What to produce
The answer must reproduce every record exactly, with all pictures omitted.

Data excerpts
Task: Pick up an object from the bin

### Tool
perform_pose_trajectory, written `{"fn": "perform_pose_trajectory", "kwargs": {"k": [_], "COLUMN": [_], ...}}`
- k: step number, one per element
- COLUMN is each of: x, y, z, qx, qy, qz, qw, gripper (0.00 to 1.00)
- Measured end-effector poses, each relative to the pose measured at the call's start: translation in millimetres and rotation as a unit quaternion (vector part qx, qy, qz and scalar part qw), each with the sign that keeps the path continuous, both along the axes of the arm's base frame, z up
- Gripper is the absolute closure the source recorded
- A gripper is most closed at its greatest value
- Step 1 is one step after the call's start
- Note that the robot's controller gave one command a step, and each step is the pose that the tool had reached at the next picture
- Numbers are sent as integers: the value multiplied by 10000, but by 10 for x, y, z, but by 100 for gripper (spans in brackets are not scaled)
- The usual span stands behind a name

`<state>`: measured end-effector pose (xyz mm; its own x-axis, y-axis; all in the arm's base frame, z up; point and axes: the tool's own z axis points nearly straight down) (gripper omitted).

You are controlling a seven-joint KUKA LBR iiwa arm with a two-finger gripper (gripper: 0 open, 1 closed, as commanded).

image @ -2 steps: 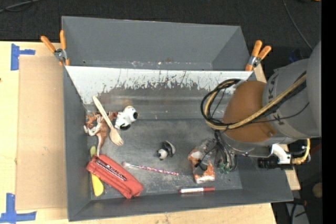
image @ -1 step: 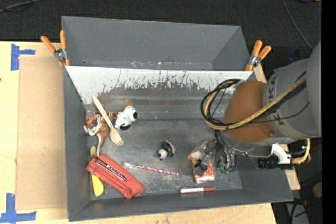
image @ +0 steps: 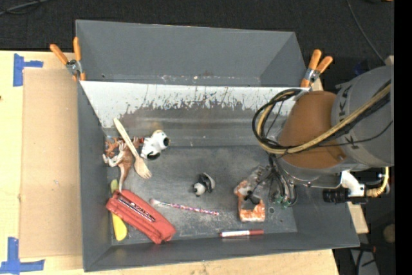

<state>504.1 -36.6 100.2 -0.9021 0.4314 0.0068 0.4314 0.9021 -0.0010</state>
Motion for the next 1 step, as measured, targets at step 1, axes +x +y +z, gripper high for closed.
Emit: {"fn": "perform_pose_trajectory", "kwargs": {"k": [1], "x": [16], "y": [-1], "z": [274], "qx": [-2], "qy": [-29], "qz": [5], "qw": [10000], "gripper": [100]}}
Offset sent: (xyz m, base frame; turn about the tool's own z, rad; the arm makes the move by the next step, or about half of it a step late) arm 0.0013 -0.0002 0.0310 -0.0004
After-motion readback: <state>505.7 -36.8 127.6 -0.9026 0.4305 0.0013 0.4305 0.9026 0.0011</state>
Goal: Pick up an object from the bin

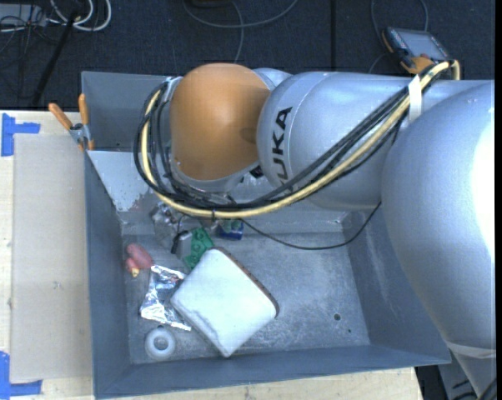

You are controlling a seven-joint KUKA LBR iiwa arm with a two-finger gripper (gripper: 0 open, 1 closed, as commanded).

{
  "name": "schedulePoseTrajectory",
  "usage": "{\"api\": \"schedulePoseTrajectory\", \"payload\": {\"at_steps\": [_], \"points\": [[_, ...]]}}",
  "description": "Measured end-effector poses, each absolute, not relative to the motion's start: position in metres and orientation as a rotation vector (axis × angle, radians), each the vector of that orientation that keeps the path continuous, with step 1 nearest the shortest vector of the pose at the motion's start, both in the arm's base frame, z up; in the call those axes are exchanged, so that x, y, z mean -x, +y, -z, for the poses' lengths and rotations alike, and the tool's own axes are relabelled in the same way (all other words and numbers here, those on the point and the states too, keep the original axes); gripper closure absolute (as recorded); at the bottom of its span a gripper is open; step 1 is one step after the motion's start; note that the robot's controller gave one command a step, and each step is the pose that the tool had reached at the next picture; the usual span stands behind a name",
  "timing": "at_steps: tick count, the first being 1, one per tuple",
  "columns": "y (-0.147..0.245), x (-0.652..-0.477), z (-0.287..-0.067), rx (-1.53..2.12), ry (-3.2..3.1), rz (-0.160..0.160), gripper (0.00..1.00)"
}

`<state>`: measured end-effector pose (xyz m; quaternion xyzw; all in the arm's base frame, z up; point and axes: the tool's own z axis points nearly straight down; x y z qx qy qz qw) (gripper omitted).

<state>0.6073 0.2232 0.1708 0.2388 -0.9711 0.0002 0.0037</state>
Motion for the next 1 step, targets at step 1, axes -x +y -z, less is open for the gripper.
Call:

Answer space
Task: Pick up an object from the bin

### Tool
perform_pose_trajectory, written `{"fn": "perform_pose_trajectory", "kwargs": {"k": [_], "COLUMN": [_], ...}}`
- k: step number, one per element
- COLUMN is each of: x, y, z, qx, qy, qz, qw, gripper (0.00 to 1.00)
- Measured end-effector poses, each relative to the pose measured at the call's start: translation in millimetres and rotation as a unit quaternion (vector part qx, qy, qz and scalar part qw), each with the sign that keeps the path continuous, both along the axes of the arm's base frame, z up
- Gripper is the absolute closure the source recorded
- A gripper is most closed at its greatest value
- Step 1 is one step after the call's start
- Note that the robot's controller gave one command a step, and each step is the pose that the tool had reached at the next picture
- Numbers are sent as integers: the value multiplied by 10000, but by 10 for x, y, z, but by 100 for gripper (spans in brackets are not scaled)
- The usual span stands behind a name

`<state>`: measured end-effector pose (xyz mm; its own x-axis, y-axis; all in the arm's base frame, z up; point and axes: the tool's own z axis points nearly straight down) (gripper omitted).

You are controlling a seven-joint KUKA LBR iiwa arm with a two-finger gripper (gripper: 0 open, 1 closed, as commanded).

image @ -2 steps: 
image @ -1 step: 
image @ +0 steps: 

<state>504.1 -36.6 100.2 -0.9021 0.4314 0.0068 0.4314 0.9021 -0.0010</state>
Motion for the next 1 step, as measured, targets at step 1, axes +x +y +z, gripper high for closed.
Emit: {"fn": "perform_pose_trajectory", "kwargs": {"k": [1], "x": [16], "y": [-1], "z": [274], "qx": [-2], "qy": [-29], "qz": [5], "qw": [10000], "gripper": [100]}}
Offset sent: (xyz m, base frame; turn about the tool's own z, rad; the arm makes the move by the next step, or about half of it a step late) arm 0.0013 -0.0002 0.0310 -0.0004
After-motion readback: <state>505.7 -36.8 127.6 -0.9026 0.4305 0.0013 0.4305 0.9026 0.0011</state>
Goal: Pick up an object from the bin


You are controlling a seven-joint KUKA LBR iiwa arm with a two-finger gripper (gripper: 0 open, 1 closed, as commanded).

{
  "name": "schedulePoseTrajectory",
  "usage": "{\"api\": \"schedulePoseTrajectory\", \"payload\": {\"at_steps\": [_], \"points\": [[_, ...]]}}",
  "description": "Measured end-effector poses, each absolute, not relative to the motion's start: position in metres and orientation as a rotation vector (axis × angle, radians), each the vector of that orientation that keeps the path continuous, with step 1 nearest the shortest vector of the pose at the motion's start, both in the arm's base frame, z up; in the call those axes are exchanged, so that x, y, z mean -x, +y, -z, for the poses' lengths and rotations alike, and the tool's own axes are relabelled in the same way (all other words and numbers here, those on the point and the states too, keep the original axes); gripper closure absolute (as recorded); at the bottom of its span a gripper is open; step 1 is one step after the motion's start; note that the robot's controller gave one command a step, and each step is the pose that the tool had reached at the next picture; the usual span stands behind a name",
  "timing": "at_steps: tick count, the first being 1, one per tuple",
  "columns": "y (-0.147..0.245), x (-0.652..-0.477), z (-0.287..-0.067), rx (-1.53..2.12), ry (-3.2..3.1), rz (-0.160..0.160), gripper (0.00..1.00)"
}

`<state>`: measured end-effector pose (xyz m; quaternion xyzw; all in the arm's base frame, z up; point and axes: the tool's own z axis points nearly straight down; x y z qx qy qz qw) (gripper omitted).

<state>0.6073 0.2232 0.1708 0.2388 -0.9711 0.0002 0.0037</state>
Motion for the next 1 step, targets at step 1, axes -x +y -z, less is open for the gripper.
Call:

With this, there is nothing more to the exercise.